Supplied records —

/---

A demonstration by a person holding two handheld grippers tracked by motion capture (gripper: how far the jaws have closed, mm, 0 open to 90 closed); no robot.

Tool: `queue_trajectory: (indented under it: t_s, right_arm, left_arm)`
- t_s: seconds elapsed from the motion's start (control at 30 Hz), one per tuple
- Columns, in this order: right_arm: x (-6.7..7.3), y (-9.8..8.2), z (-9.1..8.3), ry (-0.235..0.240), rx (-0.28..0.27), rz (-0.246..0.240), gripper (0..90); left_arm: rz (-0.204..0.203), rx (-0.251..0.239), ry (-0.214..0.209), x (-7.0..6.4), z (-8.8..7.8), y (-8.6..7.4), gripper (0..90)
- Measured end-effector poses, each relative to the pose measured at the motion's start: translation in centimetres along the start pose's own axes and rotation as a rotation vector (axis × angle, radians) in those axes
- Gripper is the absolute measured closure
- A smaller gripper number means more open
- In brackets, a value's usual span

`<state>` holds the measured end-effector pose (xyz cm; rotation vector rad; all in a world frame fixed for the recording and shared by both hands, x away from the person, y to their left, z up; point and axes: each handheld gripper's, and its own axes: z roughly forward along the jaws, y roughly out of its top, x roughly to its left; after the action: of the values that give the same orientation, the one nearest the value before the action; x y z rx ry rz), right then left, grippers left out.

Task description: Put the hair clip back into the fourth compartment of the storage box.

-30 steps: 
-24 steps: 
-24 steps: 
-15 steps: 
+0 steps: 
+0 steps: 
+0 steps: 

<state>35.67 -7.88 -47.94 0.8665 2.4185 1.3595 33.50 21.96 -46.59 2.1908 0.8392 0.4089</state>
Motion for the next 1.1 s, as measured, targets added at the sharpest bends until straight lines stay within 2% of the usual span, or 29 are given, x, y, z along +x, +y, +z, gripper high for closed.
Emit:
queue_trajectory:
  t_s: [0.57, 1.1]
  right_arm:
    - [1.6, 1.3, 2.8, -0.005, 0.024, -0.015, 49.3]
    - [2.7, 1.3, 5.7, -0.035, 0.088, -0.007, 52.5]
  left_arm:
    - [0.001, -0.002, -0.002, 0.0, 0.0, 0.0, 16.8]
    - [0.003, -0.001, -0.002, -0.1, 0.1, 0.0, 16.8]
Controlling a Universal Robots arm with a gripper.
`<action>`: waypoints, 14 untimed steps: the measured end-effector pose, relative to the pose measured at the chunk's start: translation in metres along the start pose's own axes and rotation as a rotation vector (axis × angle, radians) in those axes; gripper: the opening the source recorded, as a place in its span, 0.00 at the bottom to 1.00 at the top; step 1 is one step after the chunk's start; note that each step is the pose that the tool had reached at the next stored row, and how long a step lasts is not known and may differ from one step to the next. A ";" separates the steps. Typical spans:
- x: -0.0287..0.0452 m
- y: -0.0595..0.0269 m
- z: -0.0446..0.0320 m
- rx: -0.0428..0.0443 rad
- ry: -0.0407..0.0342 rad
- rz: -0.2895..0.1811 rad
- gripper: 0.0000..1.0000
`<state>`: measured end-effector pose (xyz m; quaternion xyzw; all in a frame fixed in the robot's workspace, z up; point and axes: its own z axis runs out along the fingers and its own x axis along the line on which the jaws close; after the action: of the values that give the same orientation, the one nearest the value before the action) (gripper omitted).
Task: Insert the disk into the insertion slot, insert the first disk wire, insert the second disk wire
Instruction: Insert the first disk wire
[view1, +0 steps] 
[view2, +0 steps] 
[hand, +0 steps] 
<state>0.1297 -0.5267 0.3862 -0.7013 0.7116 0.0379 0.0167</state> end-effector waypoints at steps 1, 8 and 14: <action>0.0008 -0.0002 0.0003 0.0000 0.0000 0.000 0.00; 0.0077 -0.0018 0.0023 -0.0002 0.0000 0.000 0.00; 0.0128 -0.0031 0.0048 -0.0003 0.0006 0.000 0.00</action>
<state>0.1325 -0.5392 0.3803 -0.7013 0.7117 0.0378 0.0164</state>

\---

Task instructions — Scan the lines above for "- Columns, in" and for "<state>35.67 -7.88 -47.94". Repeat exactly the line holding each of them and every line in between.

Exercise solution —
- Columns, in this order: right_arm: x (-6.7..7.3), y (-9.8..8.2), z (-9.1..8.3), ry (-0.235..0.240), rx (-0.28..0.27), rz (-0.246..0.240), gripper (0..90); left_arm: rz (-0.204..0.203), rx (-0.251..0.239), ry (-0.214..0.209), x (-7.0..6.4), z (-8.8..7.8), y (-8.6..7.4), gripper (0..90)
- Measured end-effector poses, each relative to the pose measured at the motion's start: translation in centimetres along the start pose's own axes and rotation as a rotation vector (axis × angle, radians) in those axes
- Gripper is the absolute measured closure
- A smaller gripper number means more open
- In brackets, a value's usual span

`<state>` holds the measured end-effector pose (xyz cm; rotation vector rad; all in a world frame fixed for the recording and shared by both hands, x away from the person, y to their left, z up; point and axes: each handheld gripper's, and its own axes: z roughly forward along the jaws, y roughly out of its top, x roughly to its left; after the action: of the values that give the same orientation, the one nearest the value before the action; x y z rx ry rz), right then left, grippers left out.

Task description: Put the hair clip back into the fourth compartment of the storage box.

-30 steps: 
-24 steps: 
-24 steps: 
-15 steps: 
+0 steps: 
+0 steps: 
+0 steps: 

<state>35.67 -7.88 -47.94 0.8665 2.4185 1.3595 33.50 21.96 -46.59 2.1908 0.8392 0.4089</state>

This finishes the exercise.